▸ **Data excerpts**
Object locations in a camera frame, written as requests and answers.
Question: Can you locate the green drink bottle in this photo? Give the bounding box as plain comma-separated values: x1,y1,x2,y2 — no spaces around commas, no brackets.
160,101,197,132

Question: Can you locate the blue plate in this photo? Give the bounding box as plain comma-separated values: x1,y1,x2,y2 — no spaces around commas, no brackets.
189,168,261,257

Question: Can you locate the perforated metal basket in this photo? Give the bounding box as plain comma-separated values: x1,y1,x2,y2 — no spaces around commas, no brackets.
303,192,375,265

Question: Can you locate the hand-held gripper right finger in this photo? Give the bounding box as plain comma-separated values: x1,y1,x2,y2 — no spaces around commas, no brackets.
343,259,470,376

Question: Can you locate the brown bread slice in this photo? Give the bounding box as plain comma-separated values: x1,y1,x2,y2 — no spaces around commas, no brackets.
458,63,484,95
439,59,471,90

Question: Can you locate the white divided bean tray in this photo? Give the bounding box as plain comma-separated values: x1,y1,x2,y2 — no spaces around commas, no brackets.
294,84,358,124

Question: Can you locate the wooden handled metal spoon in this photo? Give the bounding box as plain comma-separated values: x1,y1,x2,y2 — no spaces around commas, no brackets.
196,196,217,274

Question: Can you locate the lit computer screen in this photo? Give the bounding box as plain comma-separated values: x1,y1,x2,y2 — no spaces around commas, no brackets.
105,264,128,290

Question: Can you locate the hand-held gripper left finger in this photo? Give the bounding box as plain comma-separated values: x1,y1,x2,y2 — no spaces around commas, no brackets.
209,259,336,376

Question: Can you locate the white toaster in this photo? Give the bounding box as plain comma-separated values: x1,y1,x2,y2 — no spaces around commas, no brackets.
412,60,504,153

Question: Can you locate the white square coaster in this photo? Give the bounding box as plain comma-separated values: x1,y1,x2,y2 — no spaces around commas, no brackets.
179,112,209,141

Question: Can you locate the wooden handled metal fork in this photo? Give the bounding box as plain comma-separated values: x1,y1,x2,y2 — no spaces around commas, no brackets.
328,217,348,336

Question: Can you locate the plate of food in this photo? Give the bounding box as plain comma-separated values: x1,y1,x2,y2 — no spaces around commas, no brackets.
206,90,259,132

▸ **Exercise goal**
Keeping every word as it is, repeat all of the records.

▸ **Worked solution**
Object locations in a camera frame, written as requests and answers.
Question: Can you locate the green drink bottle in this photo? Give the bounding box as plain comma-separated values: x1,y1,x2,y2 — no spaces around commas, no brackets.
160,101,197,132

Question: Can you locate the blue plate in this photo? Give the bounding box as plain comma-separated values: x1,y1,x2,y2 — no spaces around commas, no brackets.
189,168,261,257

Question: Can you locate the perforated metal basket in this photo? Give the bounding box as plain comma-separated values: x1,y1,x2,y2 — no spaces around commas, no brackets.
303,192,375,265

Question: Can you locate the hand-held gripper right finger in this photo? Give the bounding box as plain comma-separated values: x1,y1,x2,y2 — no spaces around commas, no brackets.
343,259,470,376

Question: Can you locate the brown bread slice in this photo? Give the bounding box as plain comma-separated values: x1,y1,x2,y2 — no spaces around commas, no brackets.
458,63,484,95
439,59,471,90

Question: Can you locate the white divided bean tray in this photo? Give the bounding box as plain comma-separated values: x1,y1,x2,y2 — no spaces around commas, no brackets.
294,84,358,124

Question: Can you locate the wooden handled metal spoon in this photo? Give the bounding box as plain comma-separated values: x1,y1,x2,y2 — no spaces around commas, no brackets.
196,196,217,274

Question: Can you locate the lit computer screen in this photo? Give the bounding box as plain comma-separated values: x1,y1,x2,y2 — no spaces around commas, no brackets.
105,264,128,290

Question: Can you locate the hand-held gripper left finger in this photo? Give the bounding box as plain comma-separated values: x1,y1,x2,y2 — no spaces around commas, no brackets.
209,259,336,376

Question: Can you locate the white toaster in this photo? Give the bounding box as plain comma-separated values: x1,y1,x2,y2 — no spaces around commas, no brackets.
412,60,504,153

Question: Can you locate the white square coaster in this photo? Give the bounding box as plain comma-separated values: x1,y1,x2,y2 — no spaces around commas, no brackets.
179,112,209,141

Question: Can you locate the wooden handled metal fork in this photo? Give the bounding box as plain comma-separated values: x1,y1,x2,y2 — no spaces around commas, no brackets.
328,217,348,336

Question: Can you locate the plate of food in this photo? Give the bounding box as plain comma-separated values: x1,y1,x2,y2 — no spaces around commas, no brackets.
206,90,259,132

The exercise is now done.